I know the feeling, he thought. “Affirmative,” he said, and connected his OPSAT link to terminal so Charlie could break into the virus vault’s network and empty its contents.

When the hack was finished just a few minutes later, Grim told him: “You’re go for extraction. And whatever’s jumping in your pants, Sam, I suggest you leave behind.”

This time he didn’t suppress his laughter.


He took the fast route out, over the cabinets, through the ceiling, and up a ladder to the snow-slick helipad on the roof. The air was drier and colder than anything he had felt before, even in Siberia. There the winter was freezing, buffeting, but here, in the Antarctic, the air was a blade that didn’t even need to move quickly to hurt.

He pulled the sharp air in through the filter in his mask, heard the plastic creak from the cold. In the distance the surrounding peaks were nearly all white, only their most wind-worn and steepest parts, running like dark gashes along their sides, were free of snow. The bay glittered with sea ice. Where the ocean met the sky, half hidden behind quickly gathering clouds, the Antarctic sun burned a pale, pure pink.

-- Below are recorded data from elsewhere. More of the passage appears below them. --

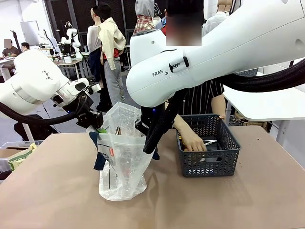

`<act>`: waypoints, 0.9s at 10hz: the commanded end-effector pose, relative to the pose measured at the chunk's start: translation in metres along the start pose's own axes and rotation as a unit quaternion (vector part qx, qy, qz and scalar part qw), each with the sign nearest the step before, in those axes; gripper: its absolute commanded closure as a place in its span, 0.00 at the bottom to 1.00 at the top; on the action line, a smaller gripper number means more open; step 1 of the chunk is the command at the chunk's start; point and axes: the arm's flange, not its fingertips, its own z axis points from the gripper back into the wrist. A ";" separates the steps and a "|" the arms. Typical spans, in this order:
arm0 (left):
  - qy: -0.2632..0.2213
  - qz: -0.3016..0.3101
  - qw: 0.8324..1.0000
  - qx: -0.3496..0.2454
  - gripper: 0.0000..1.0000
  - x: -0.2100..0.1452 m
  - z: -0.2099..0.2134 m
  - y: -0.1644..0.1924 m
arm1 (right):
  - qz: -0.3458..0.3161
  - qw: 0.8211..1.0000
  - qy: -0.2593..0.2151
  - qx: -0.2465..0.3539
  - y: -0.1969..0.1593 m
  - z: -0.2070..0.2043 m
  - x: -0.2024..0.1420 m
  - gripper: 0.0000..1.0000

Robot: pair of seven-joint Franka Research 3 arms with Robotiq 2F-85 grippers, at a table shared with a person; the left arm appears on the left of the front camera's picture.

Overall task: Transfer purchased items from the store into the shopping bag.
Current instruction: Move the Reusable shopping bag to the right side of the table.

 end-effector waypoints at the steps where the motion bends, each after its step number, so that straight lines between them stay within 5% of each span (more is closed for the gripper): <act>1: -0.002 0.002 1.000 -0.001 1.00 -0.002 0.001 0.000 | 0.000 1.000 -0.001 0.000 0.000 -0.001 -0.002 1.00; 9: -0.002 0.002 1.000 -0.001 1.00 -0.002 0.001 0.000 | 0.000 1.000 -0.001 0.000 0.000 -0.001 -0.002 1.00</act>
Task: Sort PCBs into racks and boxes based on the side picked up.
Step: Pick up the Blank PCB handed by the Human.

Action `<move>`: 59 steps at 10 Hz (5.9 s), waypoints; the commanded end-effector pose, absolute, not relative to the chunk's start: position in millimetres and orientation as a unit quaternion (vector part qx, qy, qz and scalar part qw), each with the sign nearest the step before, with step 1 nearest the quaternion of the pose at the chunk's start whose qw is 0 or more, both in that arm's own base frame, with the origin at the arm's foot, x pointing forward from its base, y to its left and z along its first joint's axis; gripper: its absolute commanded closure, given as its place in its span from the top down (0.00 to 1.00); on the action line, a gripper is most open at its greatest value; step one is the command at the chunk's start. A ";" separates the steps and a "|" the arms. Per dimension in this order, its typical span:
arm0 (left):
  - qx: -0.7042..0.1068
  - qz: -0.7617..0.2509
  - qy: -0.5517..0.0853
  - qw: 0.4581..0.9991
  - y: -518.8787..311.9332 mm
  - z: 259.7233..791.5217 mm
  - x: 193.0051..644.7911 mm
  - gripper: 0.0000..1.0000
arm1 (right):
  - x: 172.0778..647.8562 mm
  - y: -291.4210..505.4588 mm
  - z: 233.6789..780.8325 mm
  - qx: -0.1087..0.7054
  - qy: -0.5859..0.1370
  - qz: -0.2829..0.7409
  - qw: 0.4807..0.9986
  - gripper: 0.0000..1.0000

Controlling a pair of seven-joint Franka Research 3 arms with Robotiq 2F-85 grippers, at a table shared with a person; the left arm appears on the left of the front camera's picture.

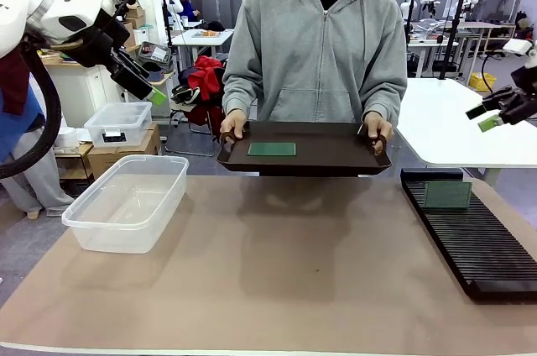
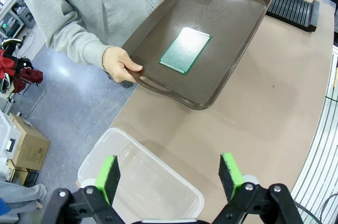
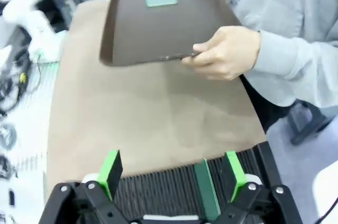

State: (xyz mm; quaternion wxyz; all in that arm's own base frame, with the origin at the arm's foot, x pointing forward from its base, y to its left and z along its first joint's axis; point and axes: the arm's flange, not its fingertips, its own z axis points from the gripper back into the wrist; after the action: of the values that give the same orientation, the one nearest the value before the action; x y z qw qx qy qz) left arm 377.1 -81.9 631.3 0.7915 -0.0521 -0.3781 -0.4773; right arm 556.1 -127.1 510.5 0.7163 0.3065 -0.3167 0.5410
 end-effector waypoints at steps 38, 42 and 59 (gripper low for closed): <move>-0.053 -0.479 -0.375 0.792 -81.6 630.1 376.4 1.00 | 449.8 -64.7 623.7 0.161 -0.358 0.466 0.793 1.00; -0.053 -0.479 -0.375 0.792 -81.6 630.1 376.4 1.00 | 449.8 -64.7 623.7 0.161 -0.358 0.466 0.793 1.00; -0.053 -0.479 -0.375 0.792 -81.6 630.1 376.4 1.00 | 449.8 -64.7 623.7 0.161 -0.358 0.466 0.793 1.00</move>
State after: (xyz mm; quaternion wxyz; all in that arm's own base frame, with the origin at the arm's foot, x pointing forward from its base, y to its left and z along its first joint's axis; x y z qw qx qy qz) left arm 377.0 -82.0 631.4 0.7914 -0.0521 -0.3782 -0.4774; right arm 449.9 -66.5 623.1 0.7931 0.1621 -0.3579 0.4654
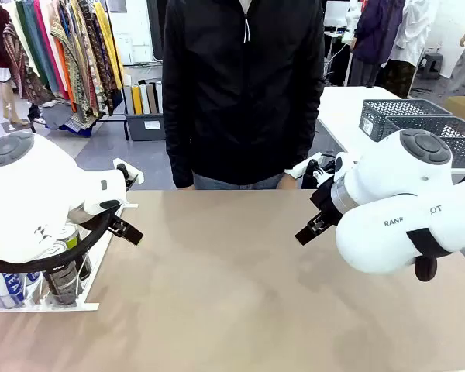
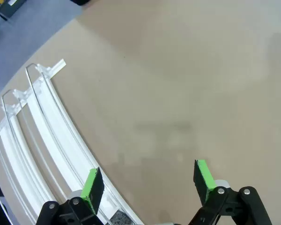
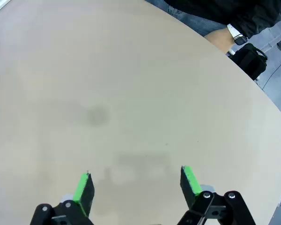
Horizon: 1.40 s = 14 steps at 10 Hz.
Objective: Retrieve and store the cans from the dispenser.
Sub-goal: Pick up one can from the Automatic Can Dispenser and place it in the middle of the table.
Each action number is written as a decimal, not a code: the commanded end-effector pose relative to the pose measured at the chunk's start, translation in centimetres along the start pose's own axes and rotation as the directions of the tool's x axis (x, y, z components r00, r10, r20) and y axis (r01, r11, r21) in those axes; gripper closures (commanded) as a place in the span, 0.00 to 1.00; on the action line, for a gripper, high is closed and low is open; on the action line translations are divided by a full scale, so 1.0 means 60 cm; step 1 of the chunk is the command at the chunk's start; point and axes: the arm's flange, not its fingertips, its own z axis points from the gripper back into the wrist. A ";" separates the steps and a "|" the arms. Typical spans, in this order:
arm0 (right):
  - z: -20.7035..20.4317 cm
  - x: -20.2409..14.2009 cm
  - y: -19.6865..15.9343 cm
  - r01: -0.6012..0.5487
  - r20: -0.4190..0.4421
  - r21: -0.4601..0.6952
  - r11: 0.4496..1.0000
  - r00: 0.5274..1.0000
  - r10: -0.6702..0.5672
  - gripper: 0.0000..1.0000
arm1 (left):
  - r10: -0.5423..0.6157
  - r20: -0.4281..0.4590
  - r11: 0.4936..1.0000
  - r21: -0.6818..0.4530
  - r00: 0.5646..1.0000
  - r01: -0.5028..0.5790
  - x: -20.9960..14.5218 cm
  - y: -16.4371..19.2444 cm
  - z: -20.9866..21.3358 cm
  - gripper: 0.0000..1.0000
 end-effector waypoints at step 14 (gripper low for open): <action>0.000 0.000 0.000 0.000 0.000 0.000 1.000 1.000 0.000 0.00 | 0.000 0.001 1.000 0.000 1.000 0.000 0.000 0.000 0.000 0.00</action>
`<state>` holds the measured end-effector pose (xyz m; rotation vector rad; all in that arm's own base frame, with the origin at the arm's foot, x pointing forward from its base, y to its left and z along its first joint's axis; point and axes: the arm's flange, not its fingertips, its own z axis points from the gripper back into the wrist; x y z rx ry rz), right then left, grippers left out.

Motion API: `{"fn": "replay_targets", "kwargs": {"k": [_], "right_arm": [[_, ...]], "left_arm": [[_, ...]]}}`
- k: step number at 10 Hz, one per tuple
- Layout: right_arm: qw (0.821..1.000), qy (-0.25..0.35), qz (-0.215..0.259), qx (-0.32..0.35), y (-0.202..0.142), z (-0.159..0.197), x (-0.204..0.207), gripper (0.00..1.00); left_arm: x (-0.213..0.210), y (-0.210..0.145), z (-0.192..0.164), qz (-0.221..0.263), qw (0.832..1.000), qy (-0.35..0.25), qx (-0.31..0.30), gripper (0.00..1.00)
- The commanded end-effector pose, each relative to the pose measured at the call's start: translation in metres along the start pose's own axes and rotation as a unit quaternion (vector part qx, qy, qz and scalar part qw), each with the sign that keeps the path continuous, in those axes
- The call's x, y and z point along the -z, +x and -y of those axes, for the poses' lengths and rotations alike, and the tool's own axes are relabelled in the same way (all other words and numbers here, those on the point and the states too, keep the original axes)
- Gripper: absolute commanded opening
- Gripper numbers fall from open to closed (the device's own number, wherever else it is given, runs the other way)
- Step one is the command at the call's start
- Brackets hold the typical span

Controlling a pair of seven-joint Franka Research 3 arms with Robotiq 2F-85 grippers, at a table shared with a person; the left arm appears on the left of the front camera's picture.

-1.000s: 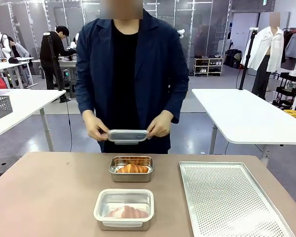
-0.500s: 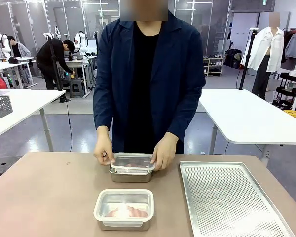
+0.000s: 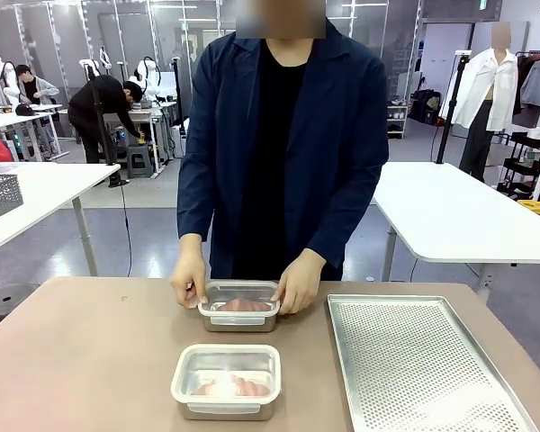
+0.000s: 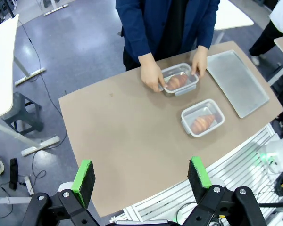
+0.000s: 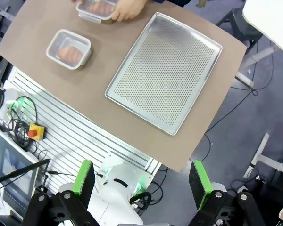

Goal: Place the bread into the airtight container.
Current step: Pick up a Butter Roll and place it into an empty Airtight Container.

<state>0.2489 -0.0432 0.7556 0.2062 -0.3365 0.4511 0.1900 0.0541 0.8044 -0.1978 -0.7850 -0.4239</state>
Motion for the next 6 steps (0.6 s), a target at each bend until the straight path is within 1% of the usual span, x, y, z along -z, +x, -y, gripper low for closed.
{"fn": "replay_targets", "kwargs": {"k": [1,6], "right_arm": [[1.0,-0.001,0.0,-0.005,-0.001,0.0009,-0.0005,1.0],[1.0,-0.001,0.0,-0.005,-0.001,0.0009,-0.0005,1.0]], "left_arm": [[-0.0002,0.0008,0.0011,0.001,1.0,-0.004,0.003,1.0],[-0.0002,0.0008,0.0011,0.001,1.0,-0.004,0.003,1.0]]}}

It felt like the brightness of the dusk slanted in through the top of his head and from there into his mind and body, like illumination from a skylight. He nearly dropped to his knees, but made do with leaning into the railing that bounded the roof of the facility. Grim had clearly delayed the helicopter, probably to “cool him down.” But even that tickled him.

Whatever dangerous and inconvenient places she would send him to next, that hijacked particle accelerator, the dirty uranium mine in Africa, the drug cartel mansion they had been keeping an eye on for so long, he knew he didn’t have to do it. He didn’t have do to anything. But he also knew he would go there nevertheless and without a doubt, to those places and the next, until his story ended. He smiled to himself and enjoyed the sight of the cold sun sinking into the sea.